== Source material ==

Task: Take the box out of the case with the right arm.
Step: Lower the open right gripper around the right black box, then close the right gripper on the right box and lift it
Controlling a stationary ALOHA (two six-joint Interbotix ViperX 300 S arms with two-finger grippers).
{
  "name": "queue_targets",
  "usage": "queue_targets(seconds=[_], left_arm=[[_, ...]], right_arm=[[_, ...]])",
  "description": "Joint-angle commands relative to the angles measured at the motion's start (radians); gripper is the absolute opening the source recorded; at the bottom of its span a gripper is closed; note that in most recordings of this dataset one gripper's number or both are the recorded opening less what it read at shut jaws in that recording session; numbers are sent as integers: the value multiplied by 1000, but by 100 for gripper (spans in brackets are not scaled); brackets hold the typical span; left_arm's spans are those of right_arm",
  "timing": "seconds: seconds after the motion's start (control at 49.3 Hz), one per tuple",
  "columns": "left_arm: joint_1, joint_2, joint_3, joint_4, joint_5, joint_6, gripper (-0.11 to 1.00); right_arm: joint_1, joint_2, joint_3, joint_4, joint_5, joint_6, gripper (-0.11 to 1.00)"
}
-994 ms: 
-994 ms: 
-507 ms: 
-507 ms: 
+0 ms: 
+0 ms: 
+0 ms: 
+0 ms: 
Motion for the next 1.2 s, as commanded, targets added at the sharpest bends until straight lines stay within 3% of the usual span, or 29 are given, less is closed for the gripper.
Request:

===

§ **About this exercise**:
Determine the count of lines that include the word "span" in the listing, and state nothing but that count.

§ **Task output**:
2